The creationist crowd continues to fight a rear guard action against science and modernity because both threaten their belief system that is based on the anything but inerrant Bible. Anything that threatens this house of cards construct must be opposed and strenuous efforts continue to sabotage science based school curriculum which might make it clear to little Johnny and Susie that their parents have been teaching them a pile of horse shit based on the ignorant myths composed by Bronze Age herders. Now these Neanderthals have joined forces with the climate change denier crowd. While their agendas are not the same, both groups are motivated by their desire to resist scientific knowledge. Mother Jones looks at the unholy alliance. Here are excerpts:
All across the country—most recently, in the state of Texas—local battles over the teaching of evolution are taking on a new complexion. More and more, it isn't just evolution under attack, it's also the teaching of climate science. The National Center for Science Education, the leading group defending the teaching of evolution across the country, has even broadened its portfolio: Now, it protects climate education too.

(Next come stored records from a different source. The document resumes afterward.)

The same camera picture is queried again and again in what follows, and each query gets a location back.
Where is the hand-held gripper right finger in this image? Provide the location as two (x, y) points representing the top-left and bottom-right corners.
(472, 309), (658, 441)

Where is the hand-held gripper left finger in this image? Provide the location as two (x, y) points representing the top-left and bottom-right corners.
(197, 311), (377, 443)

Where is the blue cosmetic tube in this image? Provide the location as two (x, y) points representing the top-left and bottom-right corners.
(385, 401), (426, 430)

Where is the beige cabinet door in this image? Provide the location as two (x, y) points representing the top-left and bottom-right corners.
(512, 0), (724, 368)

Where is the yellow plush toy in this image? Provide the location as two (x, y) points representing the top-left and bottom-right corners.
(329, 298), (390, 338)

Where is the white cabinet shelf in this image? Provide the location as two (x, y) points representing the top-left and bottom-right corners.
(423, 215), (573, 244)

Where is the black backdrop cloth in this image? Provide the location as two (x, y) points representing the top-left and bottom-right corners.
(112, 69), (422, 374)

How did these issues get wrapped up together? On its face, there isn't a clear reason—other than a marriage of convenience—why attacks on evolution and attacks on climate change ought to travel side by side.
And yet clearly there's a relationship between the two issue stances. . . . . Indeed, recent research suggests that Christian "end times" believers are less likely to see a need for action on global warming.

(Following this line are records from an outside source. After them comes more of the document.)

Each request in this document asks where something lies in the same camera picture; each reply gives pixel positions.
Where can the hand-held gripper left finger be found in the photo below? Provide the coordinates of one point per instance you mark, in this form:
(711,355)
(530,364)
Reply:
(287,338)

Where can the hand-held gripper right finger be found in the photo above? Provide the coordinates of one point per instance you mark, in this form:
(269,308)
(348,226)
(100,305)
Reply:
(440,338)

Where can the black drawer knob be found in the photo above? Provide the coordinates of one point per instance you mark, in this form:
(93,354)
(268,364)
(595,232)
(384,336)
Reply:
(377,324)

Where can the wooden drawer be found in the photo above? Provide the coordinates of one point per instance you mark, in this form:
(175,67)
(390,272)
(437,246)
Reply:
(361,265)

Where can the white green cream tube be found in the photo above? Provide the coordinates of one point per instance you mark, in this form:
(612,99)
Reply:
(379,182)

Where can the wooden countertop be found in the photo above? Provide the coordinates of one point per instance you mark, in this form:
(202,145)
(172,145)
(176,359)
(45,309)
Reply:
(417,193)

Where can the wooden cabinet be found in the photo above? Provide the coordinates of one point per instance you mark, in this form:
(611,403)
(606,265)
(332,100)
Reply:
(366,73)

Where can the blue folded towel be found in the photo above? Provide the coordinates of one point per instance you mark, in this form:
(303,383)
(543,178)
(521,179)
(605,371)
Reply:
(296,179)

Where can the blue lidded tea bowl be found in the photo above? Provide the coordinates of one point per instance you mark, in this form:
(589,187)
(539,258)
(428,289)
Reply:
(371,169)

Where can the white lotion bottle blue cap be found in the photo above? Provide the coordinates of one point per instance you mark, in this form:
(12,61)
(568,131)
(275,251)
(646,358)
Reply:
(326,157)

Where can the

And now new research by Yale's Dan Kahan further reaffirms that there's something going on here. More specifically, Kahan showed that there is a correlation (.25, which is weak to modest, but significant) between a person's religiosity and his or her tendency to think that global warming isn't much of a risk.
The researcher went on to say that he isn't sure why greater religiosity predicts greater denial of climate change. But in his data—with a representative sample of over 2,000 Americans—it clearly does.

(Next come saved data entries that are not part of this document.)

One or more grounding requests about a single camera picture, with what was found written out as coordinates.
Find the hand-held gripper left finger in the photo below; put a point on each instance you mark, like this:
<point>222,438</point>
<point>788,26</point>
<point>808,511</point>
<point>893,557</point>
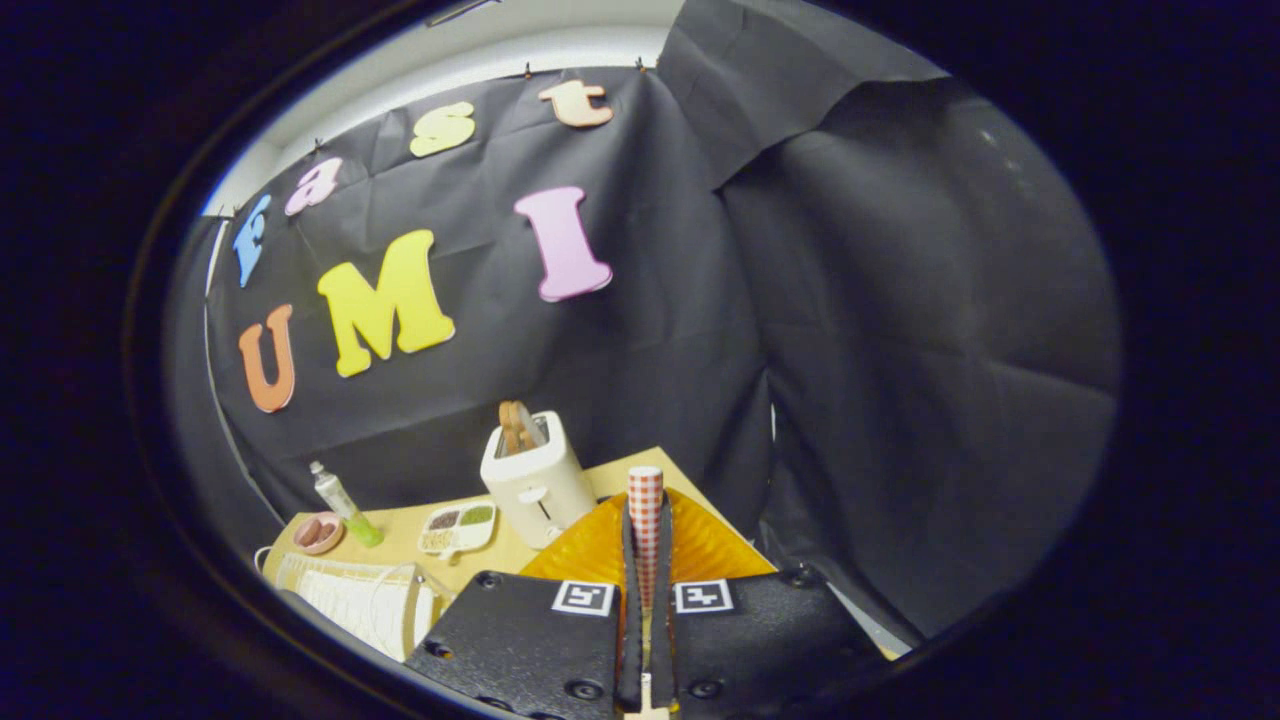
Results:
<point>520,640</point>

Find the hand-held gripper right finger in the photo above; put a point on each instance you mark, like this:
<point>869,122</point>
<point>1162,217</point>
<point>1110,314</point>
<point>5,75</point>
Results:
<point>770,630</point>

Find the white divided grain dish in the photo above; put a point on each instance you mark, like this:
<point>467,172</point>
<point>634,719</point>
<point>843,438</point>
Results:
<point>455,535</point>

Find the small pink plate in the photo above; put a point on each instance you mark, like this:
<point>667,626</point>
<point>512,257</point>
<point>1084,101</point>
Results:
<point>325,548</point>

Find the white toaster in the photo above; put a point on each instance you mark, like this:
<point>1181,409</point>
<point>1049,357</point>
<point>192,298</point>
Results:
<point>545,490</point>

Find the brown bread slice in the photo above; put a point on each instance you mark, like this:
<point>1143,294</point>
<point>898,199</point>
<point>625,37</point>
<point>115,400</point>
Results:
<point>515,425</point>

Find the clear green drink bottle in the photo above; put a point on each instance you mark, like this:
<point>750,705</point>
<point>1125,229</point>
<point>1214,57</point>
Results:
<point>345,505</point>

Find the brown meat patty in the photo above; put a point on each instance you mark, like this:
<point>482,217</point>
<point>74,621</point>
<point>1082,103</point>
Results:
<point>329,527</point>
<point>308,533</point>

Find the black backdrop cloth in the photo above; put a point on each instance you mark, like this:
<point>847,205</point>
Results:
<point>850,350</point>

There are two major possibilities. And there is probably some truth to both of them. There is the "the enemy of my enemy is my friend" theory. In other words, anti-evolutionists and climate deniers were both getting dumped on so much by the scientific community that they sort of naturally joined forces.
But there's also the "declining trust in science" theory, according to which political conservatives have, in general, become distrustful of the scientific community (we have data showing this is the case), and this has infected how they think about several different politicized scientific issues. And who knows: Perhaps the distrust started with the evolution issue. It is easy to imagine how a Christian conservative who thinks liberal scientists are full of it on evolution would naturally distrust said scientists on other issues as well.
Whatever the cause for this alliance, it does not bode well for science based solutions on a national level. Meanwhile, cities like Norfolk will be forced to go it largely alone as they contend with rising sea levels and idiocy from Republicans in legislatures across America.